Best American Crime Writing 2006 - Mark Bowden [64]
Feit was his prime suspect too.
MARIA AMERICA GUERRA HAD returned home in the late afternoon of March 23, 1960, after attending classes at Pan-American College.
At 4:30 P.M., the pretty, light-skinned twenty-year-old had gone to the outdoor bathhouse behind her home in Edinburg to get cleaned up.
As she walked outside, she noticed a man watching her from a parked car adjacent to the bathhouse, which sat directly across from Sacred Heart Church in Edinburg.
In her April 1960 statement to police, Guerra described the young man as having black hair and horn-rimmed glasses.
He was sitting in a blue-and-white 1955 or 1956 model car.
Later, after dinner, Guerra said she left the house to go across the street to pray in the church.
As she left, she noticed the same car parked between her house and the church. The man with the horn-rimmed glasses was not in the vehicle.
She entered the church through the main doors and walked to the communion rail.

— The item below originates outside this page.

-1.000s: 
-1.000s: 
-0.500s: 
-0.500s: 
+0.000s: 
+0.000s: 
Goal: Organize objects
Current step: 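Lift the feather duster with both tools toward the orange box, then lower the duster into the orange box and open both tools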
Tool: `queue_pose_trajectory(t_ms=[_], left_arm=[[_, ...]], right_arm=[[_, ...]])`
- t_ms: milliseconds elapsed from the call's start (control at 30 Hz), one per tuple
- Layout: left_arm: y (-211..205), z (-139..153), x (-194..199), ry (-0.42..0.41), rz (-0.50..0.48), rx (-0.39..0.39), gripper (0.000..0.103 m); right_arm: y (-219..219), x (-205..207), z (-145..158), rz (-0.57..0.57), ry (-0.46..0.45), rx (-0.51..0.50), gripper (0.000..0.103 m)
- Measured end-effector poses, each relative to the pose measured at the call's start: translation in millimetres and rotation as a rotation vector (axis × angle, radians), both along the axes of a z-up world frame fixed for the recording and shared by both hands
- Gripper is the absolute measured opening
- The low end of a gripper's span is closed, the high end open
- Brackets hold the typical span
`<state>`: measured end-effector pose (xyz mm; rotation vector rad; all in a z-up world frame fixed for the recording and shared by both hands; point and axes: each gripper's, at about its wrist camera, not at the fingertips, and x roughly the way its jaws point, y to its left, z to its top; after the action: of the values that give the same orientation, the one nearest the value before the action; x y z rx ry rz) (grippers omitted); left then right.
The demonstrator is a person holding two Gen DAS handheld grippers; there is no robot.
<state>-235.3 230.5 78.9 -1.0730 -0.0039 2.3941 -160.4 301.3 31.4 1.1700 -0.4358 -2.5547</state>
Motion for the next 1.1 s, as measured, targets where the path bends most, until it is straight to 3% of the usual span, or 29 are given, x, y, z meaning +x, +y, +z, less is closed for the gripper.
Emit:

“As I entered the church, I noticed a man sitting alone in one of the rear benches on my left,” she said. “This man also had black hair and horn-rimmed glasses, and the thought that it was the same man that I saw earlier entered my mind. But being in a house of God, I dismissed any thoughts of foul play.”
Another lady was in the church praying as Guerra knelt to pray. That lady, whom Guerra did not know, soon stood and left the church.
Moments later, Guerra said, she heard the footsteps of someone coming from the back of the church toward the front.
“I looked to see who it was and noticed that it was a man, the same man sitting at the rear of the church when I entered. I noticed that he was wearing a light beige T-shirt and black pants.”
Guerra said the man walked to a side door, looked out in both directions, then quickly walked back in her direction.
“The next thing I know, he had turned very quick, come to my rear and grabbed me around the head.
“He placed a small cloth over my mouth, and I fell backward to the floor. I began to scream now as when I fell, the rag fell free from my mouth. Then while I was on the floor, he tried to cover my mouth with his hands to stop me from screaming and when he did this, one of his fingers went into my mouth and I bit it very hard. I know that I bit it very hard because I could taste blood in my mouth.
“When I bit him, he threw me toward the south side door of the church and ran out the north side door.”
Guerra ran to the rectory and rang the doorbell. Father Charles Moran, who was inside taking a shower, yelled for her “to wait a minute.”
As she was ringing the bell, a young woman came up to her and asked what had happened. The woman had heard her scream. Guerra told her she had been attacked in the church. The woman then walked away.
Guerra, afraid that the man might still be lurking, decided to head quickly back to her home.
She noticed the blue-and-white car was gone.
The woman who asked her what had happened was Maria Cristina Tijerina, who was walking past the church on her way to work at 6:20 P.M.
“As I passed the front door [of the church], I heard some screams coming from inside the church,” she said. “I became interested and started trying to see what was happening. I kept walking while I was looking because I was late for work.
“As I passed the side door of this church, a young man about twenty-nine or thirty years old came out walking very fast like he was in a hurry. When I saw the man, I didn’t hear any more screams. He was dressed in black pants and had a white T-shirt on. In his hands, he was holding a towel about the size of a face towel.”
Tijerina saw the man enter the door to the church sacristy. She saw Guerra leave the church and head toward the rectory. Tijerina said she then went to ask Guerra what had happened.
In early May, Guerra was taken to the McAllen police station by a deputy sheriff. Investigators wanted her to see the lead suspect in the Irene Garza case.